Two men are learning on the breakfast bar. They keep shifting position-leaning, standing, leaning, step back, step forward, turn into room, sit at table. get up in unison and move to doorway, meet and greet Yolande and are gone. I have just witnessed a duet.
I’m observing when clip clop clip the heels of a smart professional enters stage left. Asks me if I’m being seen to! I say thanks I’m actually doing something. She says she was just checking I wasn’t being ignored. (The observer affects what is being observed. if you look away the particles behave differently. )

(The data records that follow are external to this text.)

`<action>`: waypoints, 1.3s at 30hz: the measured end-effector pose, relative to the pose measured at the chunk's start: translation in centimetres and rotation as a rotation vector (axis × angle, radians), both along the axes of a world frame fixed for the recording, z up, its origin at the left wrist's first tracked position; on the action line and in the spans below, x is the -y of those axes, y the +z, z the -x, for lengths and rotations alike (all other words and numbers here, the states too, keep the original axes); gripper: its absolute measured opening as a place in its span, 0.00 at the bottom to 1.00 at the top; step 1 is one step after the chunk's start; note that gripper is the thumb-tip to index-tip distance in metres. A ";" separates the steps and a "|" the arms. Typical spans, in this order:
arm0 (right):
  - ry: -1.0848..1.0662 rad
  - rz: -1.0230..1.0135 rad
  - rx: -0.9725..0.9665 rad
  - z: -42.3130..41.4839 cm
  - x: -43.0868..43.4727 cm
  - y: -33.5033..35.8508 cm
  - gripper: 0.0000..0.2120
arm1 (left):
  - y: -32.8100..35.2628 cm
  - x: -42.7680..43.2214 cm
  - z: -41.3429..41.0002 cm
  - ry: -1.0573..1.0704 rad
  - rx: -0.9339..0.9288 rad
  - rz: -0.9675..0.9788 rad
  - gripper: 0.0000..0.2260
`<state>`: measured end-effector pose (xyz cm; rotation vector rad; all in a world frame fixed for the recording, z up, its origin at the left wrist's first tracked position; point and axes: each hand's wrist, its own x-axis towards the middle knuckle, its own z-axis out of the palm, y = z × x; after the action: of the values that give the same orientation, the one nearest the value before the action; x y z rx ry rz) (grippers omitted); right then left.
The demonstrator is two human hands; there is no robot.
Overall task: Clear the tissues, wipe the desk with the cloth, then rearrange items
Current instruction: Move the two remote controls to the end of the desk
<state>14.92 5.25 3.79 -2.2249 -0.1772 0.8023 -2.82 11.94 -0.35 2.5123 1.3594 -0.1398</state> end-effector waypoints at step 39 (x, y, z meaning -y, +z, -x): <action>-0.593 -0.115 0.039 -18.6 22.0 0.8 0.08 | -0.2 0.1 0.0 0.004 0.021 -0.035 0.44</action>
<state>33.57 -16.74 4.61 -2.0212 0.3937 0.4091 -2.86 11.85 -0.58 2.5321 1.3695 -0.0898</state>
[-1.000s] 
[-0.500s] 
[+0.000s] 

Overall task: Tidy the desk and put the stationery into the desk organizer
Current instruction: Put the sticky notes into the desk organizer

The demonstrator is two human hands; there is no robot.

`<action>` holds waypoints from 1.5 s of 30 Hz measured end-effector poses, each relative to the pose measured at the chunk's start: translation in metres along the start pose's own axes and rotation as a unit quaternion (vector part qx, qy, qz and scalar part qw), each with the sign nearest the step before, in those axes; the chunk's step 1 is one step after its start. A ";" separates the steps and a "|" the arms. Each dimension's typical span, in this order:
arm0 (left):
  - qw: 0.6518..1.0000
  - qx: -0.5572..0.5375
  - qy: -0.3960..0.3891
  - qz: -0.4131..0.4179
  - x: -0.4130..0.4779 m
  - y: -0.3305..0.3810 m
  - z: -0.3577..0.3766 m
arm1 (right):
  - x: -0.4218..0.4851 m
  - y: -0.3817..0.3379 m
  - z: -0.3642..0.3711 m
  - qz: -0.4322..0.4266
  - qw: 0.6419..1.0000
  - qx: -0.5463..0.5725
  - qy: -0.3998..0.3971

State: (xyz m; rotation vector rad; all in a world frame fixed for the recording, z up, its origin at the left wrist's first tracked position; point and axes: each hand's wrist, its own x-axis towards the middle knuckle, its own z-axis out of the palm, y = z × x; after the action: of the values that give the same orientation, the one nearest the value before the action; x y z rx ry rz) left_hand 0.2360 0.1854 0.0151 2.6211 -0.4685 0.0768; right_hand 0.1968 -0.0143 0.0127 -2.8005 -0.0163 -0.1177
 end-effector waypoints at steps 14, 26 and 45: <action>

What am I manifesting? Anne Melia, who I know from a past incarnation when i did training with the early years Behaviour Team, is cursing because the Pilates teacher hasn’t turned up. Well dear reader I ended up teaching the Pilates class. Went well, very responsive and positive feedback. Saaed then arrived and was duly told off by the women. I mention Capoeira and he is keen. I tell him about Lisa Harrison who is the dance teacher at the academy and suggest he contacts her as they have a community remit. he asks me if I want to take over the Pilates class as it looks as though I had something going with the women. We get “on one” about health and safety, risk assessments, the nanny state.
Sit upstairs on the sofa-feeling a bit talked out. Reflections on glass table top.
Flowers in vase, windows and lampshades, blue sky. A still point. Below the sounds of children and adults talking, feet scuffling, chairs moving, cutlery clattering- a soundscape of the building.
Anne finds me and asks if I will teach the Pilates class in future! I say I will think about it. Downstairs I meet baby Daniel. he is doing a hand dance, he points to the corner and raises his arms to the ceiling. I sit opposite him and give him my hands, he “teaches” me to clap. Small groups are scattered about the space talking and eating. two toddlers are moving amongst the tables. baby daniel is peeling a banana.
Dave joins me and asks about Pilates. He says he has a back problem and he can feel it in his testicles. it only happens every 18 months, he says he has a long back and short legs. We discuss backs and remedial exercise, core stability and Masai barefoot technology. Group leader starts and introduces a drum to a circle of parents and toddlers. We do heads shoulders knees and toes, then the wheels on the bus, then musical statues. The leader talks into the cacophony and I don’t hear what she is saying. The instruments are put back in the box. Doe a deer is played on the CD player. I reflect that I know every b- word to every song from the Sound of Music. Street cred in the gutter.
Shakers are given out and the group shakes along to the song. Shakers are put back and the drums are given out. i consider here that it would be a good opportunity for the kids to make choices but that ain’t happening.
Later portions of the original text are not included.